TASK STATEMENT: All of the data must be retyped exactly, with nothing left out.

RECORDED INFORMATION:
========================

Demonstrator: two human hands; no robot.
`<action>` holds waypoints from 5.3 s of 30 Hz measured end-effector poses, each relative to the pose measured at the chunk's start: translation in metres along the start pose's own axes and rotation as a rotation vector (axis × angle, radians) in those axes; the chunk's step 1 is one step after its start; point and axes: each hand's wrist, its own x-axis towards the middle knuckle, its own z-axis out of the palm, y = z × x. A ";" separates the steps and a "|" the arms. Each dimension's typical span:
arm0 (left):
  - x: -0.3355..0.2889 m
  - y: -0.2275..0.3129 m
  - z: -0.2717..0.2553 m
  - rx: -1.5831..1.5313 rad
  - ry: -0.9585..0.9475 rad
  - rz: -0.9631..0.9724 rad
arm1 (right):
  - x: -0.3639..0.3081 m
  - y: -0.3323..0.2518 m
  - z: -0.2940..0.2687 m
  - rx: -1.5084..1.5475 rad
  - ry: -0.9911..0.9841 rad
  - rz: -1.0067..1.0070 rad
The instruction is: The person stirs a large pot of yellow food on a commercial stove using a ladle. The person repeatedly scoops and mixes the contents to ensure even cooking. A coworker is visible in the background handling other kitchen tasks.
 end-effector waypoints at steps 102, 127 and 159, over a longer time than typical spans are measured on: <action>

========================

SOLUTION TO THE PROBLEM:
Demonstrator: two human hands; no robot.
`<action>` holds waypoints from 5.3 s of 30 Hz measured end-effector poses, each relative to the pose measured at the chunk's start: translation in metres along the start pose's own axes and rotation as a rotation vector (axis × angle, radians) in those axes; the chunk's step 1 is one step after its start; point and axes: each hand's wrist, its own x-axis towards the middle knuckle, its own z-axis out of the palm, y = z × x. A ";" separates the steps and a "|" the arms. Each dimension's typical span:
arm0 (left):
  - x: -0.3355..0.2889 m
  - y: -0.2275..0.3129 m
  - z: -0.2717..0.2553 m
  - rx: -1.5831..1.5313 rad
  - ry: -0.9585..0.9475 rad
  - rz: -0.9631..0.9724 rad
arm1 (right):
  - x: -0.3639..0.3081 m
  - y: -0.3323..0.2518 m
  - z: -0.2940..0.2687 m
  - rx: -1.5084..1.5475 rad
  - ry: -0.9911..0.9841 rad
  - rz: -1.0067..1.0070 rad
The instruction is: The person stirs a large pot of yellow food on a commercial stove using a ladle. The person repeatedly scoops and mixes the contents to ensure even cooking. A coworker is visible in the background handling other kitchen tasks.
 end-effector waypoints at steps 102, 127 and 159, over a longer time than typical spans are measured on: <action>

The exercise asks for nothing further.